Ide awalnya muncul dari rasa keprihatinan Novi melihat banyak kelapa sisa upacara adat di Bali yang hanya dibuang begitu saja. Padahal, setiap bagian dari kelapa sebenarnya memiliki manfaat. Dari kepedulian inilah, lahir ide kreatif untuk mengolah kelapa menjadi produk bernilai tinggi, tanpa menyisakan limbah.

Proses Tradisional, Tanpa Limbah

Produk Paon Liang memiliki dua jenis minyak kelapa, yakni:

  • Minyak klentik, atau minyak kelapa hasil pemanasan yang biasa digunakan untuk kebutuhan memasak seperti menumis dan menggoreng.
  • Virgin Coconut Oil (VCO), yang merupakan minyak kelapa murni yang diproses tanpa pemanasan, bisa dikonsumsi langsung atau digunakan untuk perawatan tubuh, rambut, bahkan sebagai obat luar.
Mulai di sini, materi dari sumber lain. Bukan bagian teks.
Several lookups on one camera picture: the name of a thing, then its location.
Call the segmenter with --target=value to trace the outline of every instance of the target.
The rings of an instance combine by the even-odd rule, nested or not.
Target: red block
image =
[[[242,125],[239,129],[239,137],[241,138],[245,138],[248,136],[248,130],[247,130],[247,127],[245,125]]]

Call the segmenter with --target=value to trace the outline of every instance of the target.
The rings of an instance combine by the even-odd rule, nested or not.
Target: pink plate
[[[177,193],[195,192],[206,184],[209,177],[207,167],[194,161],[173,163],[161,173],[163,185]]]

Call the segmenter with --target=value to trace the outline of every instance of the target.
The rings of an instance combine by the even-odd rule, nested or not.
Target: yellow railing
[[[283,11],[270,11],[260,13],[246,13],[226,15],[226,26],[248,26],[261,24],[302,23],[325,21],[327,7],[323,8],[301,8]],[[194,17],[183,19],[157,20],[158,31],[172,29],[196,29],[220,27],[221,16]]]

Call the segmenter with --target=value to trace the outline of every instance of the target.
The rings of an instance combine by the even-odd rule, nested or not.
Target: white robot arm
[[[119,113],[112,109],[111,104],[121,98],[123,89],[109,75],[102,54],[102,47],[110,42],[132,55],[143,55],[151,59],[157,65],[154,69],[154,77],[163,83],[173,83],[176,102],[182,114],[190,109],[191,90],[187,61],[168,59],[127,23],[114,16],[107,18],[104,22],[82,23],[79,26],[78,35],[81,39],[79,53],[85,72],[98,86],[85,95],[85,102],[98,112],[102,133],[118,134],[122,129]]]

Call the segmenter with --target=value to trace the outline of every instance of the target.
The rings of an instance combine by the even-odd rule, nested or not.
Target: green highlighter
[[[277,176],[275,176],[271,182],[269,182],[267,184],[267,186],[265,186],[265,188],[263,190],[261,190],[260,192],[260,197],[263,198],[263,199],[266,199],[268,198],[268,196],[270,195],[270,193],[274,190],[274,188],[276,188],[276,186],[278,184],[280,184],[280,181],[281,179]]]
Menariknya, seluruh proses produksi Paon Liang dilakukan secara manual di dapur rumah Novi, dibantu oleh ayahnya. Mereka tidak menggunakan mesin besar, melainkan mengikuti metode tradisional yang sudah diwariskan secara turun-temurun. Dan satu hal terpenting adalah proses produksi yang dilakukan sama sekali tidak menghasilkan limbah.

Baca juga: Belajar Berwirausaha dengan Value di SEA

Setiap bagian kelapa dimanfaatkan secara optimal. Sabut dan batok kelapa digunakan sebagai bahan bakar. Ampas parutan kelapa dibagikan ke tetangga sebagai pakan ternak. Blondo (ampas minyak klentik) diolah menjadi makanan. Bahkan, batok kelapa pun diubah menjadi ciduk, sendok, atau mainan anak-anak. 
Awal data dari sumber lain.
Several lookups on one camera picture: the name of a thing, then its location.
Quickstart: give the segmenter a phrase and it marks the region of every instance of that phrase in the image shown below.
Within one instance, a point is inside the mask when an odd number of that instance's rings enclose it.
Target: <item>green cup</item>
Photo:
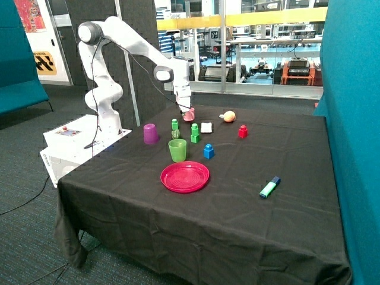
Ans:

Ramah Konsumen dan Ramah Lingkungan

Paon Liang bukan sekadar usaha yang berorientasi pada keuntungan. Fokus utamanya adalah menciptakan dampak sosial dan lingkungan yang berkelanjutan. Melalui pendidikan wirausaha sosial di Social Entrepreneur Academy (SEA) Pusaka Indonesia, Novi belajar menjalankan bisnis tidak hanya soal untung rugi, tetapi juga tentang kejujuran, keberlanjutan, dan ketangguhan dalam menjalankan bisnis. “Pengusaha sosial bukan hanya mencari cuan, tapi juga memikirkan dampaknya bagi kesehatan, lingkungan, dan masyarakat,” kata Novi.
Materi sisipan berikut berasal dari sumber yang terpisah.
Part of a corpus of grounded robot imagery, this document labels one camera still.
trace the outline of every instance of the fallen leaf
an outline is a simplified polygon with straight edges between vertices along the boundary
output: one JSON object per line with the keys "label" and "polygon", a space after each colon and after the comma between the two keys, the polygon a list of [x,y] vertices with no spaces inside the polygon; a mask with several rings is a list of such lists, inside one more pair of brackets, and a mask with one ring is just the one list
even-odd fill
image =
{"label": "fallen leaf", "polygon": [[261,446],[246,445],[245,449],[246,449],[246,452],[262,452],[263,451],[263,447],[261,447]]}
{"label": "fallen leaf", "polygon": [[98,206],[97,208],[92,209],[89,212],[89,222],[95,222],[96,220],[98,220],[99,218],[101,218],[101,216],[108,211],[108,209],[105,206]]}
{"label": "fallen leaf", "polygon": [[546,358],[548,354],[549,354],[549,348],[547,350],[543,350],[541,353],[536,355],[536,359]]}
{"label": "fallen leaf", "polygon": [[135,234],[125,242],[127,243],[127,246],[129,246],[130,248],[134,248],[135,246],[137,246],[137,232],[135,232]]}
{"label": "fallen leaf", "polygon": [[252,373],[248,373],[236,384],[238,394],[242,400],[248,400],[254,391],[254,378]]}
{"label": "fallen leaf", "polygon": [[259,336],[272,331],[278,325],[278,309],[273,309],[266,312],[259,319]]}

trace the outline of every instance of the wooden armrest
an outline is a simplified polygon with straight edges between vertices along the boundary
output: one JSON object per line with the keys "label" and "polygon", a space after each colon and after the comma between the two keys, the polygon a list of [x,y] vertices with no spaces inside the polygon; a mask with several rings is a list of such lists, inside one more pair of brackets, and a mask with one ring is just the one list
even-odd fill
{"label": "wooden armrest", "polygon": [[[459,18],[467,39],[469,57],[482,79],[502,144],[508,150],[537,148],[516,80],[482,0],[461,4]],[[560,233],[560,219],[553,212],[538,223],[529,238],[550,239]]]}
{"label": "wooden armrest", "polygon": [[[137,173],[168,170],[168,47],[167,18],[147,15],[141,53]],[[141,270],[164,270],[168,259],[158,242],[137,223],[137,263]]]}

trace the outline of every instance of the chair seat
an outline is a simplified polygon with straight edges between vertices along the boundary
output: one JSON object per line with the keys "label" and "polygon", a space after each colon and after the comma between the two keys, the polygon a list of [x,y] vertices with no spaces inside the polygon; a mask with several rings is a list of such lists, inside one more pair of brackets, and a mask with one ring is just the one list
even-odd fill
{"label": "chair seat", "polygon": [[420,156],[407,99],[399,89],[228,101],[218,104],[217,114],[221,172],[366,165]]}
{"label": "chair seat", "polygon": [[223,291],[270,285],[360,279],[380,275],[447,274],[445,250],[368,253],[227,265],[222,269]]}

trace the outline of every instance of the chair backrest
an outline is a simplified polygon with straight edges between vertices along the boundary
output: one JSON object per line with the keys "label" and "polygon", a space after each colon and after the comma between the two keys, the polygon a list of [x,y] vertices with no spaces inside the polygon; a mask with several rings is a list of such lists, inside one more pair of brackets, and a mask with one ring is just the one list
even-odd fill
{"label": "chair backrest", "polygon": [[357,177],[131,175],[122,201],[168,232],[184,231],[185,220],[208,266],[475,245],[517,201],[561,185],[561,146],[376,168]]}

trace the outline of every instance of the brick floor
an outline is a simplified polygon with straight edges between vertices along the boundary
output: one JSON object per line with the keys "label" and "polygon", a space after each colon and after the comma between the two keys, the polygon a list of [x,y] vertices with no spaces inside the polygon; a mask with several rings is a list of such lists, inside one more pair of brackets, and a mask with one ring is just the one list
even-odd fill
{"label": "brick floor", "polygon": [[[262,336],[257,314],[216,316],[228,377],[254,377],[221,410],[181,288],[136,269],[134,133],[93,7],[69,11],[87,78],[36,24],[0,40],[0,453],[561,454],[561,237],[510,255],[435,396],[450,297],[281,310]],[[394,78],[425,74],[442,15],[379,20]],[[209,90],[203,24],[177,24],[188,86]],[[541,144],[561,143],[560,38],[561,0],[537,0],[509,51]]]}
Kemasan produk Paon Liang juga menjadi perhatian khusus. VCO dikemas dalam botol kaca agar higienis dan awet. Minyak klentik menggunakan botol plastik food grade yang aman untuk makanan. Pelanggan juga diajak mengembalikan botol bekas untuk dipakai ulang, langkah kecil yang membawa dampak besar dalam pengurangan sampah.

Baca juga: Berdaya dan Berdikari Menjadi Wirausahawan Sosial yang Sukses

Ke depan, Novi berencana mengembangkan produk turunan dari kelapa, seperti snack sehat dari ampas kelapa, serundeng, serta produk kerajinan dari batok kelapa. Semua dirancang dengan semangat inovatif dan tanpa limbah. Novi mengungkapkan, Paon Liang bukan sekadar dapur penghasil minyak kelapa, tapi sebuah gerakan kecil dari Bali yang menyatukan tradisi, kesehatan, dan cinta pada lingkungan. “Dari kelapa yang dulu dibuang, kini lahir produk bernilai yang memberi harapan bagi masa depan yang lebih lestari,” pungkasnya.

Saat ini, produk Paon Liang tersedia di platform digital seperti Shopee melalui mitra distributor Gemah Ripah Nature’s Corner di Jakarta, Yogyakarta, dan Bali.